Robert Connelly’s The Dry, based on Jane Harper’s novel, is a very professionally constructed example of a very trope-y genre. A Big City Cop is called back home to their small town because of a tragic event, and in doing so, must face dark secrets from their past. Sound familiar? Of course it does. There have been at least sixty TV series made in Europe over the past ten years – over forty of them in the Nordic nations – that hew to that exact formula. It’s become such a cliché that there was even an entire parody series, Fallet, made in Sweden in 2017, that hit every tired beat again and again, exposing the genre’s self-cannibalisation ruthlessly.

But Australia is not Norway, and it’s the milieu that gives The Dry what freshness it has. Eric Bana’s Aaron Falk is a Federal Police Officer living in Melbourne whose (fictional) hometown, Kiewerra, hasn’t seen rain in a year. It is the parched, incessantly dusty drought-stricken crisis that gives the film its striking and foreboding atmosphere, and separates it from all those similar stories set in snow and sleet rather than dirt and desert.

The plotting is tight and, of course, the town is full of dodgy dirtbags played by good actors with interesting faces. Bana’s Falk is quite a cipher at the centre, but that’s part of the genre, too: the cop is inherently the least interesting character. It’s all plot plot plot, red herrings and ominous music, until the Big Reveal(s) in the third act. For me, those concluding sequences were not as satisfying – nor as well constructed – as the investigation that came before, and had a nasty bite that seemed tonally distinct from the rest of the film. But I suspect fans of the genre will find this very solid film way more than acceptable. I have no doubt that there was talk of turning the novel into a series; that it’s all done and dusted (sorry) in two hours rather than stretched out to ten is commendable.

One thought on “The Dry

  1. A few people had recommended the book on which this is based to me. A crime novel set in the Victorian or NSW country during a drought. It was OK but far too many false notes and irritating inaccuracies about sheep farming. Fields instead of paddocks. Barns instead of sheds. A farm of a couple of hundred acres being described by its owner as ‘big enough’. Only a diary farm or a fruit block of that size is big enough to make a decent living. Lots of things like that which really spoilt it for me – but not lots of other readers who raved about it. Clearly less fussy than I am. I struggled to keep reading. The climax was ridiculous. The killer standing in the bush with a cigarette lighter, threatening to set fire to it, and apparently, the whole town which will cause the death of its citizens. As if the fire will spread at a miraculous speed and instantly engulf everything, in every direction. Bushfires spread rapidly, but not that rapidly. It was a poor novel.

    So I was not in a hurry to see the film version in early 2021. But it was better.

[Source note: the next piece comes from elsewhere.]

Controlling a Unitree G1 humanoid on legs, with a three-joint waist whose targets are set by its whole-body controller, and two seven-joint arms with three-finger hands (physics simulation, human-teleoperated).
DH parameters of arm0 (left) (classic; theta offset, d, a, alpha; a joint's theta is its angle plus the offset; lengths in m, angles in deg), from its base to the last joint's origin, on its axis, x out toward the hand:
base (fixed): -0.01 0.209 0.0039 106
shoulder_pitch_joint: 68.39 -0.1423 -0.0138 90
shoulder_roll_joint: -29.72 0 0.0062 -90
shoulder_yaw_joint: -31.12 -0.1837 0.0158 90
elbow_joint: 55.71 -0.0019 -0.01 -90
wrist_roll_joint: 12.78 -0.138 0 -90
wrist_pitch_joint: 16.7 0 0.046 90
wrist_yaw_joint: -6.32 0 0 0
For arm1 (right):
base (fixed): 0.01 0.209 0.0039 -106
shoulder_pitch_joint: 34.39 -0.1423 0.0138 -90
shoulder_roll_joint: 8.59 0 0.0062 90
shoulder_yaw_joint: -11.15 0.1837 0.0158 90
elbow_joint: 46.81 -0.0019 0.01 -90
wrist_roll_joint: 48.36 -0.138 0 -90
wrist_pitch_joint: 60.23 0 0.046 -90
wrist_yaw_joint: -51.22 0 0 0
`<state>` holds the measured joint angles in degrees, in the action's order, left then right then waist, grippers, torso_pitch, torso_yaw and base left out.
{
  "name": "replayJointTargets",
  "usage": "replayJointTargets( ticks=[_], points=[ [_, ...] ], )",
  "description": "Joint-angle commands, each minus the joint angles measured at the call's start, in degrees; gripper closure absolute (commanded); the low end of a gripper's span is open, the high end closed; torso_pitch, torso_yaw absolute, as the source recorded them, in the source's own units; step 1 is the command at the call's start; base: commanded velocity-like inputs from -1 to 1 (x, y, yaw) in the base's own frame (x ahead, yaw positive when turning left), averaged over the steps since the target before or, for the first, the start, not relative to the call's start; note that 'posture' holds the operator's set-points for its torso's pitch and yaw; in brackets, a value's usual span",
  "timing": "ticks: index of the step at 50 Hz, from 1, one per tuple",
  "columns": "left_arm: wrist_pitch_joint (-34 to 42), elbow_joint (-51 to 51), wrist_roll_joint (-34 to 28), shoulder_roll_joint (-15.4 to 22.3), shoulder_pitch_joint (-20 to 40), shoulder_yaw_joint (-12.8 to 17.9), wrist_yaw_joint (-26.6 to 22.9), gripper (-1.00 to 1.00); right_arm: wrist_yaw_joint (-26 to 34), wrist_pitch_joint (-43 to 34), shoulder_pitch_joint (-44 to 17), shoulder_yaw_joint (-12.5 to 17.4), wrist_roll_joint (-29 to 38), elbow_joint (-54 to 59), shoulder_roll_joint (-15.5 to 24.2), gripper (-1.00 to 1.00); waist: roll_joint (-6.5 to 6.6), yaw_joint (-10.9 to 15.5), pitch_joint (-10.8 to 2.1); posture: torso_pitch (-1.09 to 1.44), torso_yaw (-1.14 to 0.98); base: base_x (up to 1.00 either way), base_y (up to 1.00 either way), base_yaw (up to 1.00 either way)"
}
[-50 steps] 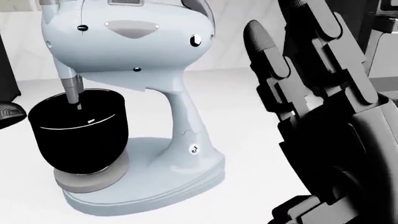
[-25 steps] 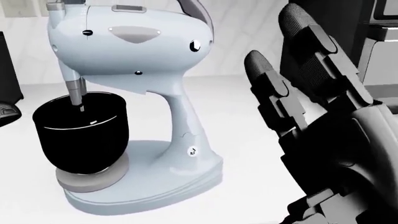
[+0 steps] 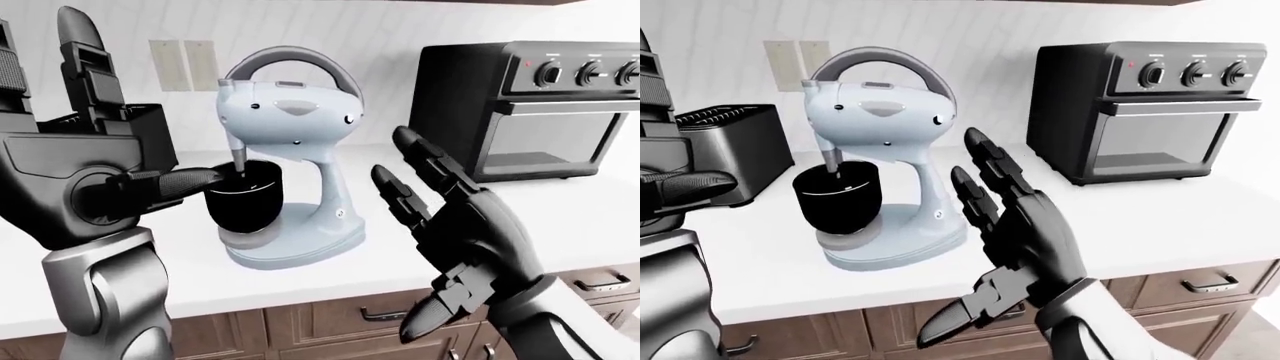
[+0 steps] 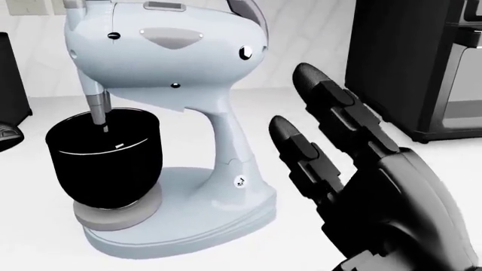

Robert Connelly wrote and directed it – and he does the Aussie thing pretty well, especially the Aussie bloke. The setting was just right: the town, the houses, the pub, the paddocks, the silos in the background. Filmed in and around 17 Victorian towns including Beulah, Minyip, Murtoa, Clunes and Castlemaine. Some excellent acting as well, especially from ‘our Eric’ whom I had regarded as a poor mans Rusty Crowe. But he is pretty good in this.